Goldman Sachs Mulls Job Cuts As Part Of An AI-Driven Makeover
The employees were also informed of a restriction in headcount growth and that the new job cuts could take place by the end of the calendar year, it said.

Goldman Sachs may soon implement a fresh round of jobs cuts as the firm gears up for a makeover that will revolve around artificial intelligence. Employees have already received a memo stating that the bank will carry out 'limited reduction in roles across the firm', Bloomberg reported.
This is part of Goldman Sachs' “OneGS 3.0” strategy, which is aiming to boost the firm's productivity and shift to more technology-driven roles. By doing so, the bank is looking to cut costs.
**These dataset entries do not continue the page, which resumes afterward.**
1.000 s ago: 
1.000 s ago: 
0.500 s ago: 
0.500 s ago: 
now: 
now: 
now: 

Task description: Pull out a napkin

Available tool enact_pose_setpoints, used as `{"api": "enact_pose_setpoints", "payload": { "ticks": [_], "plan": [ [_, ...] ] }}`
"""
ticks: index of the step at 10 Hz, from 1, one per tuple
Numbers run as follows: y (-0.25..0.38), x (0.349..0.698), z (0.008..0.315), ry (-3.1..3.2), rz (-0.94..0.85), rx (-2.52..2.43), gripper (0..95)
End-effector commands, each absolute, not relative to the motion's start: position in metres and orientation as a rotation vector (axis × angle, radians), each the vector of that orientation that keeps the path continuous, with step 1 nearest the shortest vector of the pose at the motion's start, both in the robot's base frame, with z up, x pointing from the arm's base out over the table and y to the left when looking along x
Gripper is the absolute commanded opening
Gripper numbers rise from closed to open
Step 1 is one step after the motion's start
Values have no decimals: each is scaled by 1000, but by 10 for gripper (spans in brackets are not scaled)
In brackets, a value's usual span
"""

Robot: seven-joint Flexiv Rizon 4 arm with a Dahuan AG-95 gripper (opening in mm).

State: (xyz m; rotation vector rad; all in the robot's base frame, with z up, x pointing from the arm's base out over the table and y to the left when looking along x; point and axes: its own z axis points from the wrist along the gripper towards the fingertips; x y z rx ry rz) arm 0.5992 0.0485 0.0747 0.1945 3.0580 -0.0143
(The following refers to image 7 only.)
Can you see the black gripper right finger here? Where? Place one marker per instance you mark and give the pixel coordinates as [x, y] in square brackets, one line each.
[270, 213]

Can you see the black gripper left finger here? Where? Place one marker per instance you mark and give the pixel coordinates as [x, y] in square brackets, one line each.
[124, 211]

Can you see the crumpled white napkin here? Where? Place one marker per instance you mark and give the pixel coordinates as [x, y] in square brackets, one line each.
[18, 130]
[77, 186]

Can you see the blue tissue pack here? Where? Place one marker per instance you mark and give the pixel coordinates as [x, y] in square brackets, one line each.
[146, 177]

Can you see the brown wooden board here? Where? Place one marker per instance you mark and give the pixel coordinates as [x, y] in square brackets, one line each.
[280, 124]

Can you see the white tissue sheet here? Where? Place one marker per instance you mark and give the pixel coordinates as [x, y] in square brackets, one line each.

The employees were also informed of a restriction in headcount growth and that the new job cuts could take place by the end of the calendar year, it said.
The total headcount at Goldman Sachs was around 48,300 at the end of September, which is 1,800 higher than what it was at the same time last year.
Despite the jobs cuts, it appears the bank is well on its way to end the year with an increase in overall headcount.
The crux of the note to employees, though, was the bank's “OneGS 3.0” strategy, which will look to leverage the full capability of AI, as per the report.
“While we are still in the early innings in terms of assessing where AI solutions can best be deployed, it’s become increasingly clear that our operational efficiency goals need to reflect the gains that will come from these transformational technologies,” Chief Executive Officer David Solomon, President John Waldron and Chief Financial Officer Denis Coleman said in the memo, it said.
Earlier this year, Goldman Sachs cut jobs in what was a routine annual exercise. But as AI takes over the banking ecosystem, it won't be surprising to see other large banks joining the bandwagon of more AI and less people.
In the recent past, even airline company Lufthansa said it would cut 4,000 jobs by 2030 due to the integration of AI and automation in the aviation space.